Elles avaient le plus souvent comme enseigne un plat a barbe.
Les propriétaire de ces étuves se faisait appeler : chirurgiens, barbiers, étuvistes, pédicures ou dentistes.
En effet dans leurs maisons l'on pouvait prendre un bon bain chaud dans un baquet dont le fond était recouvert de laine pour éviter les échardes. En même temps, il était possible de se faire faire la barbe, arranger les pieds, soigner une dent et même il était possible de se faire soigner soit par un rebouteux ou se faire enlever des maux bénins par une petite chirurgie.

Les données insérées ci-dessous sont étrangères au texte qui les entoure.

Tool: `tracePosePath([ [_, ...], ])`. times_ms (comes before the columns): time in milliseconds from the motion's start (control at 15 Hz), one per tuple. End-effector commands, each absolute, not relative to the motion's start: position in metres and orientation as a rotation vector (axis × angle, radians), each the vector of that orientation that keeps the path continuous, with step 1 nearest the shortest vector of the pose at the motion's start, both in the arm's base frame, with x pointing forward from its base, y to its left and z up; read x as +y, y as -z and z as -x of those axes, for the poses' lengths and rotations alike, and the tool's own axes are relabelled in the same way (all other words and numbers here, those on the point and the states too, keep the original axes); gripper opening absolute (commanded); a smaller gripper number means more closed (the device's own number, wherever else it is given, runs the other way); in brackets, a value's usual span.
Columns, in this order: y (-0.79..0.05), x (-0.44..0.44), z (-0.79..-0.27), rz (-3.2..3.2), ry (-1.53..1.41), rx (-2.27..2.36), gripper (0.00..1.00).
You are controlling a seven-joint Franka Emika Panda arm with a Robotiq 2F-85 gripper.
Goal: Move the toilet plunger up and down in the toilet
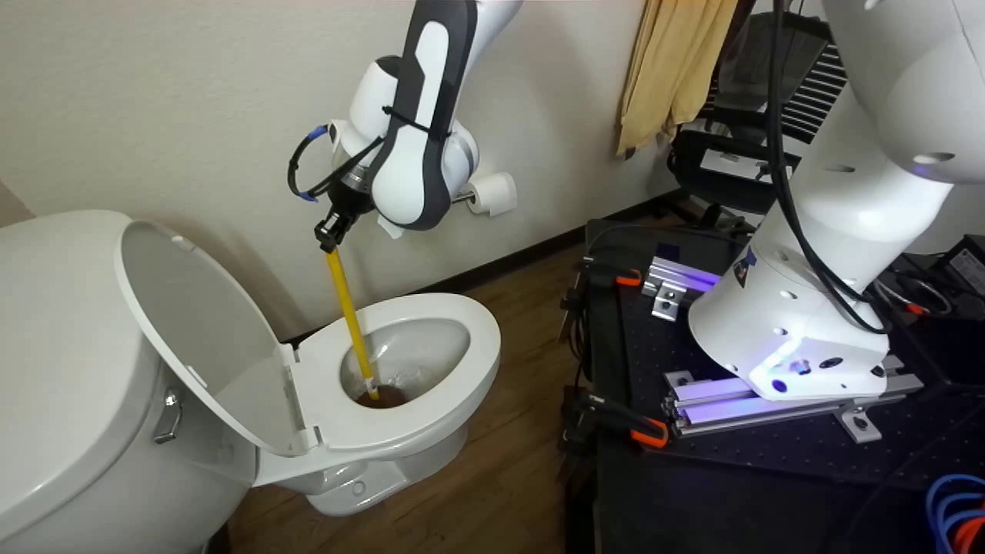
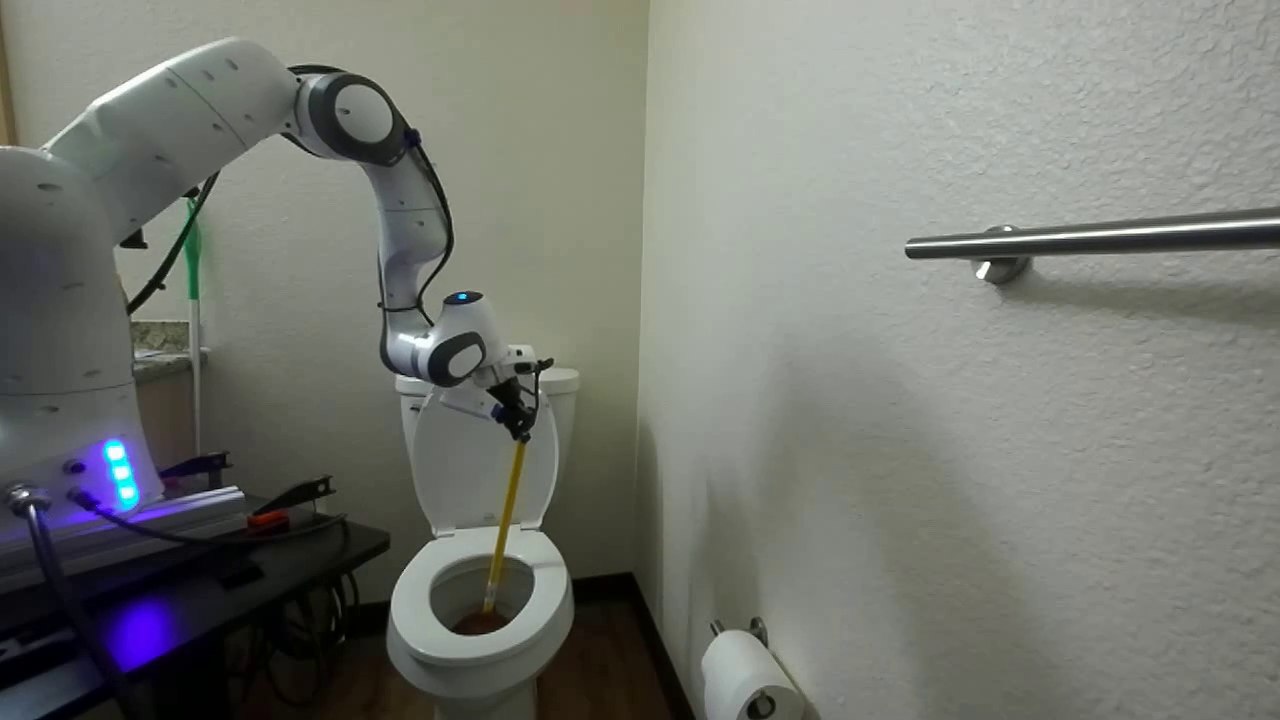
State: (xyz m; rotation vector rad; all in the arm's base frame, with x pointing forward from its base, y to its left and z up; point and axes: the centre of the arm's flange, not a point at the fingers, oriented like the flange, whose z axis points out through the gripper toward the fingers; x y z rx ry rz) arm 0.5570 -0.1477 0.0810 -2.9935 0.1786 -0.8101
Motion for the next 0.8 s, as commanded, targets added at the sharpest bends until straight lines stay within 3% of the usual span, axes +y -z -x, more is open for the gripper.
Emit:
tracePosePath([
  [0, -0.04, -0.151, -0.582, 2.995, 0.787, 0.202, 0.06],
  [333, -0.04, -0.157, -0.601, 2.983, 0.861, 0.215, 0.06],
  [733, -0.11, -0.165, -0.589, 2.947, 0.992, 0.159, 0.06],
])
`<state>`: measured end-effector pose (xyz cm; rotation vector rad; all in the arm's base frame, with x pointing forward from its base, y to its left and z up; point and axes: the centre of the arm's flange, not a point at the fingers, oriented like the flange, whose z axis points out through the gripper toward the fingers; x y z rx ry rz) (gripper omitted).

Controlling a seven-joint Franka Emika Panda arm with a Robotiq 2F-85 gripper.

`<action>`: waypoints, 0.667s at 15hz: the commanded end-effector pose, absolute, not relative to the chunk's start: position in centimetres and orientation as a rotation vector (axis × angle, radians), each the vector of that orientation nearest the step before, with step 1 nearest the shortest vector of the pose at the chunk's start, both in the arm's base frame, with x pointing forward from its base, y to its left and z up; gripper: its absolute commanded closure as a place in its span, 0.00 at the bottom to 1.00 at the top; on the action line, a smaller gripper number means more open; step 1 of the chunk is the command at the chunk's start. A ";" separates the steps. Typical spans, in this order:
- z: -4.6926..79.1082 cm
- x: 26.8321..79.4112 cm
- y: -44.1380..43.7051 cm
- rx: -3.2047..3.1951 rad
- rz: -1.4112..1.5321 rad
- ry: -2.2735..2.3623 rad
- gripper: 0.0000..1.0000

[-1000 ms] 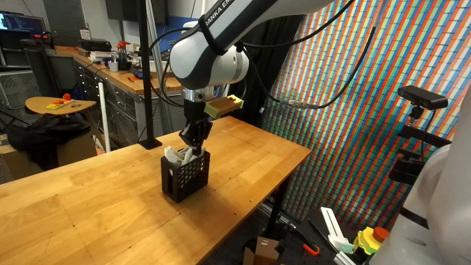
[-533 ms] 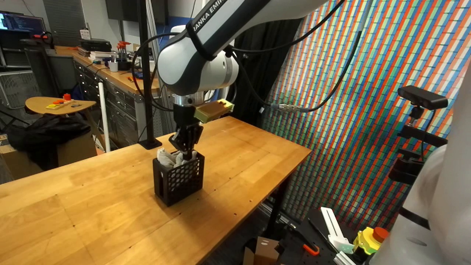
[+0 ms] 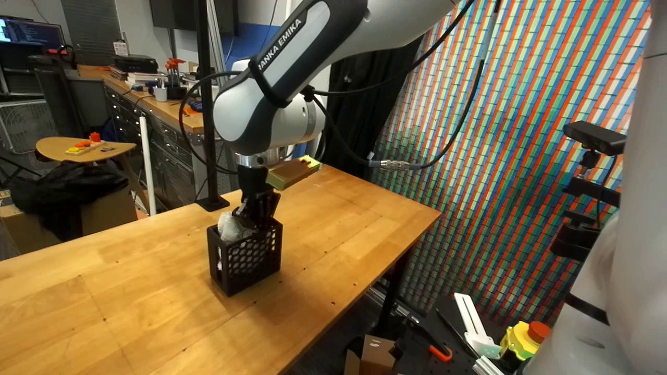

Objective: Put the white towel in the black basket.

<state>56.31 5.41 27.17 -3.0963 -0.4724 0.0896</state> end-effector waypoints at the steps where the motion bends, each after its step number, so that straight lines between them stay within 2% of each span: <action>1: 24.6 56.9 5.7 -3.059 0.098 -0.476 0.97; 3: 23.6 56.7 6.0 -3.053 0.117 -0.474 0.95; 4: 23.4 56.7 6.0 -3.054 0.123 -0.470 0.84; 5: 23.7 56.5 5.9 -3.052 0.121 -0.464 0.67; 10: 25.4 56.1 5.1 -3.073 0.098 -0.445 0.34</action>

Ces étuves étaient mixtes, les deux sexes se baignaient nus, sans pour cela être gênés. Chaque jour était ponctué par une clientèle différente selon l'heure. Le matin venait en premier les lève-tôt, les boutiquiers et les petites gens, qui étaient suivis par les bourgeois. Le soir c'était au tour des artisans et des ouvriers.
Il y avait plusieurs classes, les plus riches se payaient une chambre comprenant un cuvier alimenté par deux tuyaux, un d'eau chaude l'autre d'eau froide. Le cuvier était surmonté d'un dais entouré de rideaux, ce qui permettait de s’isoler, à côté cuvier il y avait un lit.

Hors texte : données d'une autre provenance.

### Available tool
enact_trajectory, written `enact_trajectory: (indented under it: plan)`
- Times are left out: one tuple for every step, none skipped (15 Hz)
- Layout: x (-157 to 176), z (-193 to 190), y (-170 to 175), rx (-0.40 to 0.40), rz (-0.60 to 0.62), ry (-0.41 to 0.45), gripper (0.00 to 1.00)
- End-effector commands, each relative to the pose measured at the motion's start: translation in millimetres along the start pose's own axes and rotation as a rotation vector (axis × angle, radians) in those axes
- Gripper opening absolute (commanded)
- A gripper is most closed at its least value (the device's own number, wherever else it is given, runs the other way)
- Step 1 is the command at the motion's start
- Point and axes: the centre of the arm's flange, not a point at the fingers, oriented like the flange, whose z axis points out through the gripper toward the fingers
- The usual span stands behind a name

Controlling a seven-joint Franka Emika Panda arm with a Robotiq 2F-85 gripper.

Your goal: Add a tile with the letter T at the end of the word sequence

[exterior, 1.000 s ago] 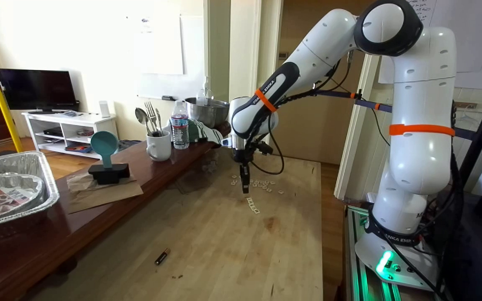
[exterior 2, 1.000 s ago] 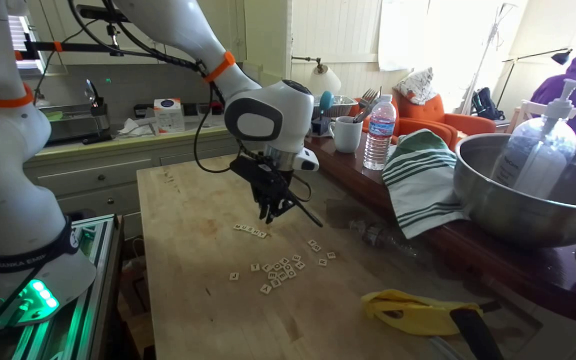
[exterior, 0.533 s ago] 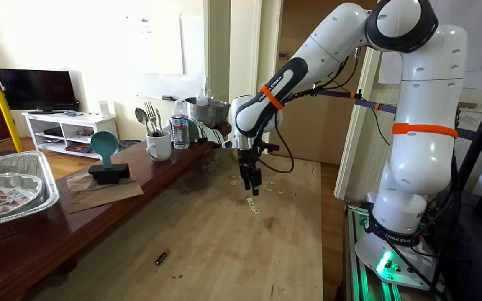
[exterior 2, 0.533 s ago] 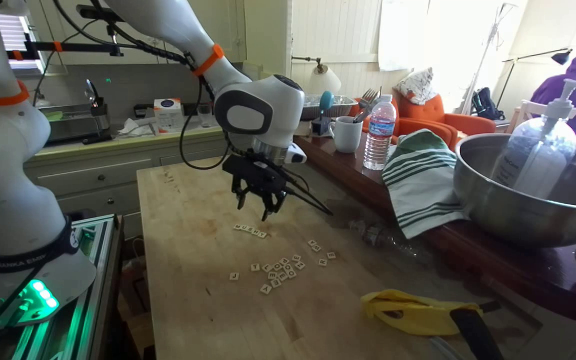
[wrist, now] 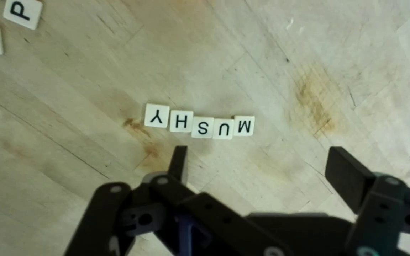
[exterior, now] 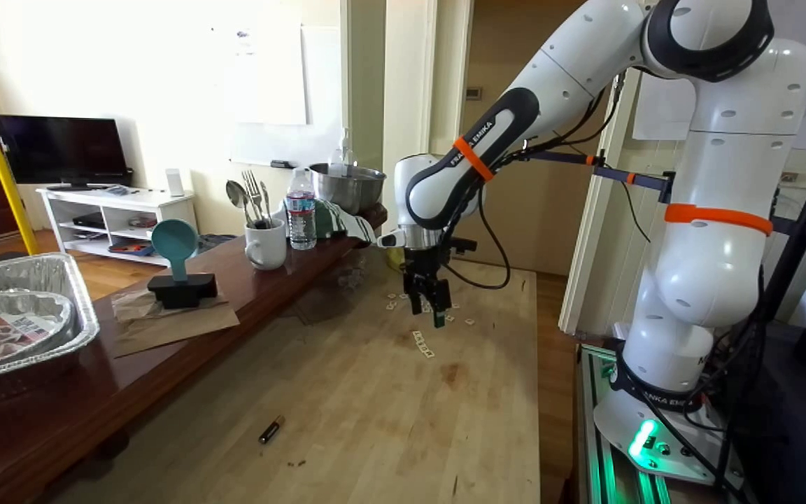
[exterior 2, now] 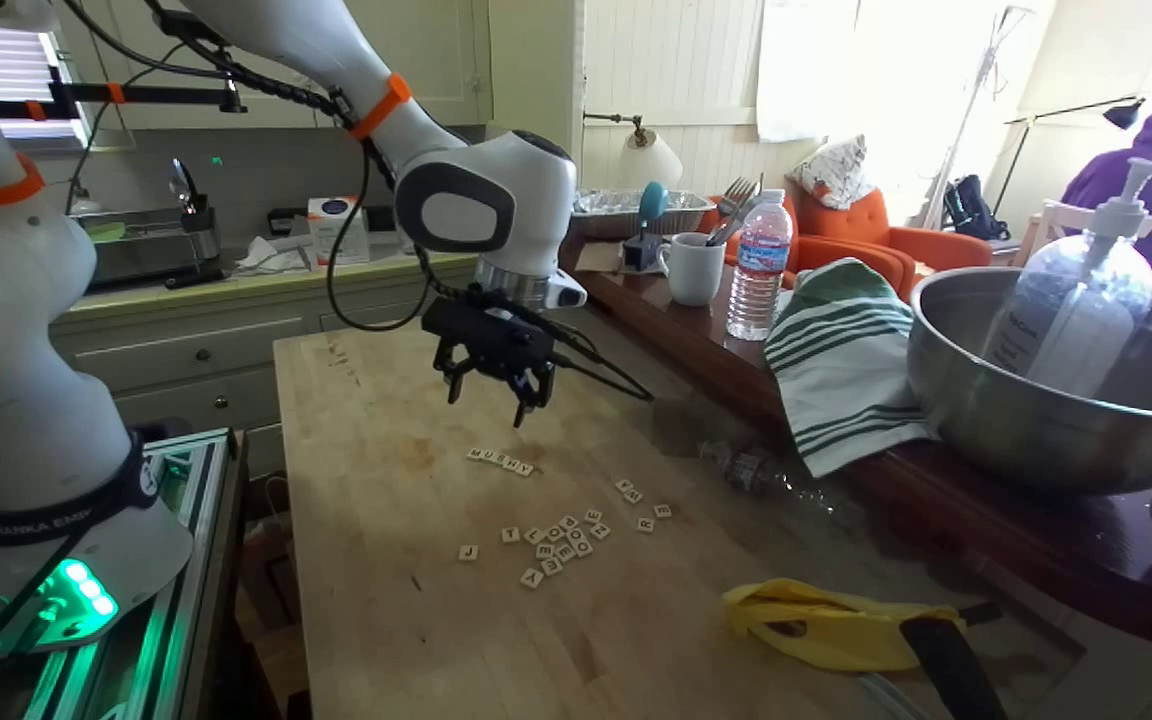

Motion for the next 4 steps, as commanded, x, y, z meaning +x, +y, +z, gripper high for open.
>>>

Pour les autres c'était plutôt la promiscuité, les étuves ou jeunes et vieux, gros ou maigres, tous se décrassaient sur le même banc à suer avec la même eau. Très vite ces étuves devinrent des maisons de rendez-vous.
Les autorités religieuses mirent rapidement fin à cet état de fait et ces établissements publics tombèrent en discrédit, et fermèrent vers le XVI ° siècle. Les gens perdirent donc l'habitude de se laver, et commencèrent de s'inonder de parfums violents.